◆ **Brief**: Up to and including the line that contains "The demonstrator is", return every line from the start of the data, unchanged.

[Given material Boundary: Start]

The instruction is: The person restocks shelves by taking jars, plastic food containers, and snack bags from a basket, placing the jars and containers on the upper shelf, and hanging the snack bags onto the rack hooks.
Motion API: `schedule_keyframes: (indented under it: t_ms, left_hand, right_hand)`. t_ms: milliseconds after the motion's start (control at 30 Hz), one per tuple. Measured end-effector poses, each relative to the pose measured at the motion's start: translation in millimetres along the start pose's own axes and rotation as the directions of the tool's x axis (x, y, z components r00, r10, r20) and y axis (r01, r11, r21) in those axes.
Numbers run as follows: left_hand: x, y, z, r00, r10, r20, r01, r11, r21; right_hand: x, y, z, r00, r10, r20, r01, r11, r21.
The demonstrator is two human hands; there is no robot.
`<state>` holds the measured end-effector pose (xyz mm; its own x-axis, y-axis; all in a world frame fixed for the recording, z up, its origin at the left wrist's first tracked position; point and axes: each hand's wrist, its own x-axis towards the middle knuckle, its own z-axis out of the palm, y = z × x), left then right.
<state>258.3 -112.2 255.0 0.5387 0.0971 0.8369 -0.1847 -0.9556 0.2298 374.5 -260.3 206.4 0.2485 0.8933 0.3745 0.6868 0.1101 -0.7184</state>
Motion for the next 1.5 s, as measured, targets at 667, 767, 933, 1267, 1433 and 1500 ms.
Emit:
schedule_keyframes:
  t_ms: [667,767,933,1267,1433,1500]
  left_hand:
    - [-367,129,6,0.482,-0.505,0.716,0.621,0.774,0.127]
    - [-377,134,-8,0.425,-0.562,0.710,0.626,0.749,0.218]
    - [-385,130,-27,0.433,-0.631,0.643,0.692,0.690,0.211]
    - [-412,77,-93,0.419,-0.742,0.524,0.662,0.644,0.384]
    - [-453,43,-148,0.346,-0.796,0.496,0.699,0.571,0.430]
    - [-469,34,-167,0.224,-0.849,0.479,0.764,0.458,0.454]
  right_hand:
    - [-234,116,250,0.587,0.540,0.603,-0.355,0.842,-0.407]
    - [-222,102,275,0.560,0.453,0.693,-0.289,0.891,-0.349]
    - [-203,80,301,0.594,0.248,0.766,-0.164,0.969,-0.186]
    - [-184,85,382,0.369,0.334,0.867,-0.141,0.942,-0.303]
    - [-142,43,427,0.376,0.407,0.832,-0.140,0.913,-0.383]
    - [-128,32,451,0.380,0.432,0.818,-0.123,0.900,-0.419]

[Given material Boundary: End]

◆ **Task solution**:
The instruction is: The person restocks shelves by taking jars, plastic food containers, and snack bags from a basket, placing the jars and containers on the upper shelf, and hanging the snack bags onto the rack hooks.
Motion API: `schedule_keyframes: (indented under it: t_ms, left_hand, right_hand)`. t_ms: milliseconds after the motion's start (control at 30 Hz), one per tuple. Measured end-effector poses, each relative to the pose measured at the motion's start: translation in millimetres along the start pose's own axes and rotation as the directions of the tool's x axis (x, y, z components r00, r10, r20) and y axis (r01, r11, r21) in those axes.
Numbers run as follows: left_hand: x, y, z, r00, r10, r20, r01, r11, r21; right_hand: x, y, z, r00, r10, r20, r01, r11, r21.
The demonstrator is two human hands; there is no robot.

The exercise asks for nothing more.